New 'biofuel cell' produces electricity from hydrogen in plain air
March 26, 2007A pioneering “biofuel cell” that produces electricity from ordinary air spiked with small amounts of hydrogen offers significant potential as an inexpensive and renewable alternative to the costly platinum-based fuel cells that have dominated discussion about the “hydrogen economy” of the future, British scientists reported here today.
The research was presented at the week-long 233rd national meeting of the American Chemical Society.
Fraser Armstrong, Ph.D., described how his research group at Oxford University built the biofuel cell with hydrogenases — enzymes from naturally occurring bacteria that use or oxidize hydrogen in their metabolism. The cell consists of two electrodes coated with the enzymes placed inside a container of ordinary air with 3 percent added hydrogen.

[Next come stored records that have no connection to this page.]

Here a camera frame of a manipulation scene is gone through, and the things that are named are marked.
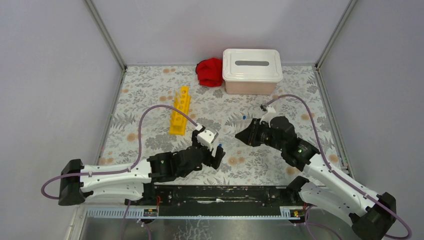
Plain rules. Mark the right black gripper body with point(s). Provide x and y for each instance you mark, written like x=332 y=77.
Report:
x=265 y=136

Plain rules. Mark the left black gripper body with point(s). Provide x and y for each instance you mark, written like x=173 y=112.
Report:
x=208 y=156

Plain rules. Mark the yellow test tube rack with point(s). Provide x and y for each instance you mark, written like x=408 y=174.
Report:
x=181 y=102

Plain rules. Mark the white plastic box lid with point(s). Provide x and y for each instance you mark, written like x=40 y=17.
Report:
x=252 y=65

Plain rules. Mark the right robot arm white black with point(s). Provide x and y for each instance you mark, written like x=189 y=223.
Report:
x=365 y=210

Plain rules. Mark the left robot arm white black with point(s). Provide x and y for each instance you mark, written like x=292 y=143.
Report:
x=81 y=183

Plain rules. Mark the clear plastic container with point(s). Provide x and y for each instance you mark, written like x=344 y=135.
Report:
x=239 y=127

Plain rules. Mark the floral table mat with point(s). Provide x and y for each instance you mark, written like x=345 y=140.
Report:
x=140 y=123

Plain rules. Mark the red cloth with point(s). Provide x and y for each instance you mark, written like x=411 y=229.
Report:
x=209 y=72

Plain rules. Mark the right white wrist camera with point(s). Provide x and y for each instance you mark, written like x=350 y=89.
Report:
x=269 y=114

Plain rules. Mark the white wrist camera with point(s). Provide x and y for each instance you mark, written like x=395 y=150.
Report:
x=206 y=136
x=269 y=114

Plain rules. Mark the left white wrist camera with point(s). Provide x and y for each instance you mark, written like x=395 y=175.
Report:
x=206 y=136

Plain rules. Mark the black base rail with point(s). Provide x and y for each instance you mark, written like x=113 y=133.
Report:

That is just below the 4 percent danger level at which hydrogen becomes an explosion hazard. The research established for the first time that it is possible to generate electricity from such low levels of hydrogen in air, Armstrong said.
Prototype versions of the cell produced enough electricity to power a wristwatch and other electronic devices. Armstrong foresees advanced versions of the device as potential power sources for an array of other electronic products that only require low amounts of power.
“The technology is immensely developable,” Armstrong said. “We are at the tip of a large iceberg, with important consequences for the future, but there is still much to do before this generation of enzyme-based fuel cells becomes commercially viable. The idea of electricity from hydrogen in air, using an oxygen-tolerant hydrogenase is new, although other scientists have been investigating enzymes as electrocatalysts for years. Most hydrogenases have fragile active sites that are destroyed by even traces of oxygen, but oxygen tolerant hydrogenases have evolved to resist attack.”
The biofuel cell has a number of advantages over conventional fuel cells, devices that convert the chemical energy in a fuel into electricity without combustion, Fraser explained. A hydrogen fuel cell uses hydrogen and oxygen, producing water as the only waste product. Platinum is the most commonly used catalyst in conventional (proton exchange membrane) fuel cells, making the devices an expensive alternative energy source with sharply limited uses.
As a precious metal, platinum is in short supply, raising questions about the sustainability of platinum-based fuel cell technology. Platinum is more costly than gold, with recent prices topping $1,000 per ounce. In addition, platinum catalysts are easily poisoned or inactivated by carbon monoxide that often exists as an impurity in industrially produced hydrogen. Carbon monoxide can be removed, but that further increases the cost of conventional fuel cells.
Armstrong pointed out that naturally occurring hydrogenase enzymes can be produced at lower cost, with carbon-monoxide poisoning not being a problem. Since the hydrogenases are chemically selective and tolerant, they work in mixtures of hydrogen and oxygen, avoiding the need for expensive fuel-separation membranes required in other types of fuel cells. Hydrogenases also work at about the same rate as platinum-based catalysts.
The biofuel cell uses enzymes from Ralstonia metallidurans (R. metallidurans), an ancient bacterium believed to have been one of the first forms of life on Earth. It evolved 2.5 billion years ago, when there was no oxygen in Earth’s atmosphere, and survived by metabolizing hydrogen.
One focus of Armstrong’s research is understanding how the active site of the R. metallidurans hydrogenase developed the ability to cope with oxygen as Earth’s atmosphere changed. That could enable scientists to adapt the chemistry in the active site — the working end of the enzyme — into biofuel cells that are more tolerant of oxygen. In the current version of the cell, the enzyme is not attached tightly to the electrode and the cell runs for only about two days. The researchers also are investigating the use of enzymes from other organisms.